Exercise details — An exact transcript of the records is what this task asks for.
========
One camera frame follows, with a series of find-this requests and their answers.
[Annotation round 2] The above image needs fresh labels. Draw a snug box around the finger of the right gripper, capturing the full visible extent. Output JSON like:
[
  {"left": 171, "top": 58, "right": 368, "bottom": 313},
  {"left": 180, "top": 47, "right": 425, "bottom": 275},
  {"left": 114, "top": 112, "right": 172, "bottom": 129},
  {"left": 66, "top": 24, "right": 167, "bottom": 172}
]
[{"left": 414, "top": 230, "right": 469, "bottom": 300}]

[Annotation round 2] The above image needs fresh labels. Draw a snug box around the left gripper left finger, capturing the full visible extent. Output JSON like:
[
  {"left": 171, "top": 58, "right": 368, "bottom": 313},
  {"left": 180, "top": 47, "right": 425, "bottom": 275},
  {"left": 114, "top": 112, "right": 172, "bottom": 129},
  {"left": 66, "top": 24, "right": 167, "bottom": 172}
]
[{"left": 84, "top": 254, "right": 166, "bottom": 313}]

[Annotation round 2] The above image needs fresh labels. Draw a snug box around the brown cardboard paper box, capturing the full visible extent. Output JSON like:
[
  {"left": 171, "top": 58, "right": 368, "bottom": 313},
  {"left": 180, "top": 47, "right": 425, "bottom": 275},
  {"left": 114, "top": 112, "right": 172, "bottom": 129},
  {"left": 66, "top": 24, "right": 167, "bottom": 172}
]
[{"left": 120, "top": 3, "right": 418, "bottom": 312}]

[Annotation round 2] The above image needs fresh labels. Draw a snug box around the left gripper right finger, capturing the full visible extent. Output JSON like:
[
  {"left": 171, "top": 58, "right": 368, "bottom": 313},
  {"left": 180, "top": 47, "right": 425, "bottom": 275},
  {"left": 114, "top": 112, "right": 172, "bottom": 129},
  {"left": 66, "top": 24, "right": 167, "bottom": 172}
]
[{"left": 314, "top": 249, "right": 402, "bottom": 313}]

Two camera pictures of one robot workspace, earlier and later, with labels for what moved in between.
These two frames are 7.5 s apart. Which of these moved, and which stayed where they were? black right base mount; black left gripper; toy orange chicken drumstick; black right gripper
========
Problem solution —
One camera frame follows, with a series of find-this requests and their answers.
[Annotation round 2] The above image needs fresh labels. Draw a snug box around the finger of the right gripper, capturing the full visible extent. Output JSON like:
[
  {"left": 171, "top": 58, "right": 368, "bottom": 313},
  {"left": 180, "top": 47, "right": 425, "bottom": 275},
  {"left": 114, "top": 112, "right": 172, "bottom": 129},
  {"left": 66, "top": 24, "right": 167, "bottom": 172}
]
[{"left": 414, "top": 230, "right": 469, "bottom": 300}]

[Annotation round 2] The above image needs fresh labels. Draw a snug box around the left gripper left finger, capturing the full visible extent. Output JSON like:
[
  {"left": 171, "top": 58, "right": 368, "bottom": 313},
  {"left": 180, "top": 47, "right": 425, "bottom": 275},
  {"left": 114, "top": 112, "right": 172, "bottom": 129},
  {"left": 66, "top": 24, "right": 167, "bottom": 172}
]
[{"left": 84, "top": 254, "right": 166, "bottom": 313}]

[Annotation round 2] The above image needs fresh labels. Draw a snug box around the brown cardboard paper box, capturing the full visible extent. Output JSON like:
[
  {"left": 171, "top": 58, "right": 368, "bottom": 313},
  {"left": 180, "top": 47, "right": 425, "bottom": 275},
  {"left": 114, "top": 112, "right": 172, "bottom": 129},
  {"left": 66, "top": 24, "right": 167, "bottom": 172}
]
[{"left": 120, "top": 3, "right": 418, "bottom": 312}]

[Annotation round 2] The above image needs fresh labels. Draw a snug box around the left gripper right finger, capturing the full visible extent. Output JSON like:
[
  {"left": 171, "top": 58, "right": 368, "bottom": 313},
  {"left": 180, "top": 47, "right": 425, "bottom": 275},
  {"left": 114, "top": 112, "right": 172, "bottom": 129},
  {"left": 66, "top": 24, "right": 167, "bottom": 172}
]
[{"left": 314, "top": 249, "right": 402, "bottom": 313}]

Two camera pictures of one robot workspace, earlier and later, with labels for what moved in between.
These two frames are 7.5 s apart. Which of these moved, and which stayed where they were? black right base mount; black left gripper; toy orange chicken drumstick; black right gripper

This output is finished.